Mr. White's Confession, by Robert Clark at EIL

Almost forgot to post that I have a new review up over at Escape Into Life. Check it out. As I mentioned there, I actually got a new perspective on this book when I realized that the epigraph is from St. Augustine's Confessions. Since it's in Latin, I even managed to find a translation of it, and found its reference to memory linked it to Clark's novel in significant ways. But I wasn't able to work in a part slightly ahead of this in the Confessions which I think is even more apropos, so I think I'll post that here:

"Great is the power of memory, a fearful thing, O my God, a deep and boundless manifoldness; and this thing is the mind, and this am I myself. What am I then, O my God? What nature am I? A life various and manifold, and exceeding immense. Behold the plains, and caves, and caverns of my memory, innumerable and innumerably full of innumerable things." (10.17.26)
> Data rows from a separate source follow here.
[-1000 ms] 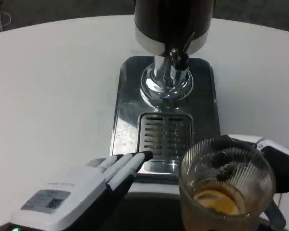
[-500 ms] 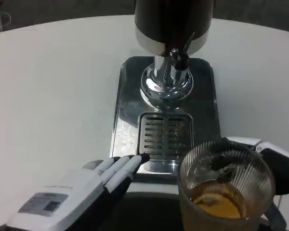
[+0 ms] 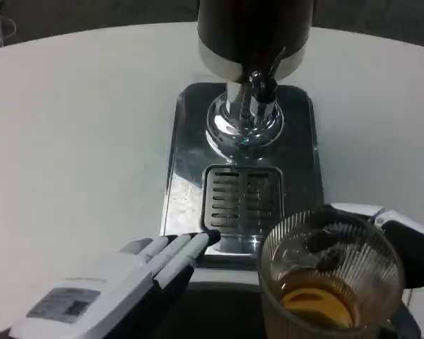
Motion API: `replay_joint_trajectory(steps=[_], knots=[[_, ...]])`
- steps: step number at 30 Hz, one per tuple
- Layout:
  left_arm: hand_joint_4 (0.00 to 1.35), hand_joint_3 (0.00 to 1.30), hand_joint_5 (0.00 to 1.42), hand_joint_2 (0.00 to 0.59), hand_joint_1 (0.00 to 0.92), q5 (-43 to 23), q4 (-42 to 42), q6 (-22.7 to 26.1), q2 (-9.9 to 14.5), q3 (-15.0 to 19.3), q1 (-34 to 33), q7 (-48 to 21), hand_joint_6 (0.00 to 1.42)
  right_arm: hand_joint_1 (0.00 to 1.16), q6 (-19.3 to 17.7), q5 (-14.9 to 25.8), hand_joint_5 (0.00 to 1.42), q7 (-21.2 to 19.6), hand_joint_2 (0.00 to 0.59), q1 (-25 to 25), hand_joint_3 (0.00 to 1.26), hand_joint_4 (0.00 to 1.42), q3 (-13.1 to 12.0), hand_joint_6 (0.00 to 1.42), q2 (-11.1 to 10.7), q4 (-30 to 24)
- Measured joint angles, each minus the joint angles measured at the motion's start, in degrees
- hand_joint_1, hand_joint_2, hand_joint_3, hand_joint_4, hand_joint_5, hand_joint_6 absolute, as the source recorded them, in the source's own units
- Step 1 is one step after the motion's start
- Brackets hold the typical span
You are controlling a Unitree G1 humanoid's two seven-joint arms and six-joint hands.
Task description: Grasp the cup under the faucet to collect the drink, then remove the cup.
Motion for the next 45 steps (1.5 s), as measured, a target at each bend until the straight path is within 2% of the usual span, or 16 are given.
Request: replay_joint_trajectory(steps=[22,45], knots=[[0.00,0.00,0.00,0.033,0.000,-0.01,0.00,-1.31,-2.41,1.69,0.34,-2.18,0.00,0.88,-0.66,0.84,1.40,0.01,0.226,1.27,1.01,1.21,-0.38,1.42,0.05,-0.25],[0.00,0.00,0.00,0.033,0.000,-0.02,0.00,-1.72,-2.80,2.12,-0.44,-3.18,0.00,0.87,-0.66,1.14,1.40,0.44,0.231,0.96,1.01,1.21,-0.34,1.42,0.04,-0.26]])
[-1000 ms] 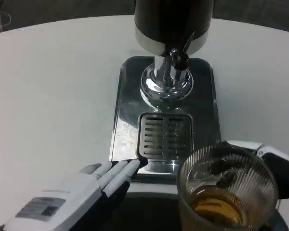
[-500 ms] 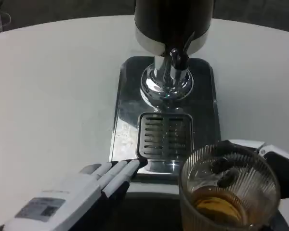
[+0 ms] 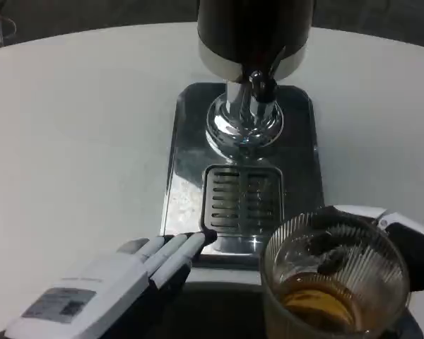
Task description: Grasp the cup under the faucet to collect the drink, then remove the cup.
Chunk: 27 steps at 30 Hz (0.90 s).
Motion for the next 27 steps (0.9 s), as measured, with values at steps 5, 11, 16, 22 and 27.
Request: replay_joint_trajectory(steps=[5,11,16,22,27], knots=[[0.00,0.00,0.00,0.033,0.000,0.01,0.00,0.00,-0.11,0.00,0.00,-0.17,0.00,0.87,0.00,0.05,1.40,0.11,0.231,-0.06,1.01,1.21,-0.02,1.42,0.01,0.00],[0.00,0.00,0.00,0.033,0.000,0.05,0.00,0.19,-0.26,-0.01,-0.22,-0.32,0.00,0.87,0.00,0.12,1.40,0.12,0.231,-0.32,1.01,1.21,-0.04,1.42,0.00,0.00],[0.00,0.00,0.00,0.033,0.000,0.07,0.00,0.68,-0.26,-0.02,-0.51,-0.39,0.00,0.87,0.01,0.13,1.41,0.12,0.231,-0.68,1.02,1.21,0.00,1.42,0.00,0.00],[0.00,0.00,0.00,0.033,0.000,0.07,0.00,1.44,-0.18,-0.26,-0.82,-0.46,0.00,0.87,0.02,0.13,1.41,0.13,0.232,-1.25,1.02,1.21,0.07,1.42,0.00,0.00],[0.00,0.00,0.00,0.033,0.000,0.23,0.00,2.50,0.33,-0.70,-1.22,-0.50,0.00,0.87,0.04,0.13,1.41,0.20,0.232,-2.05,1.02,1.22,0.15,1.42,0.00,0.00]])
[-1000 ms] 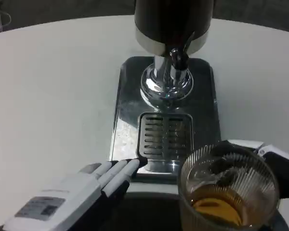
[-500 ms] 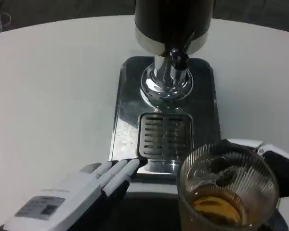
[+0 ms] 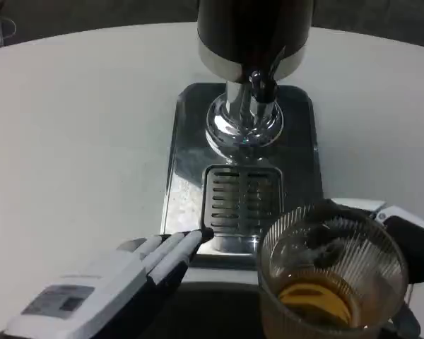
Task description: Grasp the cup under the faucet to collect the drink, then remove the cup.
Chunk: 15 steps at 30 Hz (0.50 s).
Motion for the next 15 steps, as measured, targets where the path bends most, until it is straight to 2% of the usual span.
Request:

By the way, this is from an article on the Confessions by James J. O'Donnell, which you can find HERE.

I have to admit that I have never had a lot of interest in reading Augustine, perhaps early influenced by Rebecca West's dislike of him. But I have to admit that his explorations of self and memory in relation to faith and God in the Confessions look quite intriguing.

2 comments:

  1. I have always found Saint Augustine tiresome, but not so much so as Thomas Aquinas who is the patron saint of booksellers.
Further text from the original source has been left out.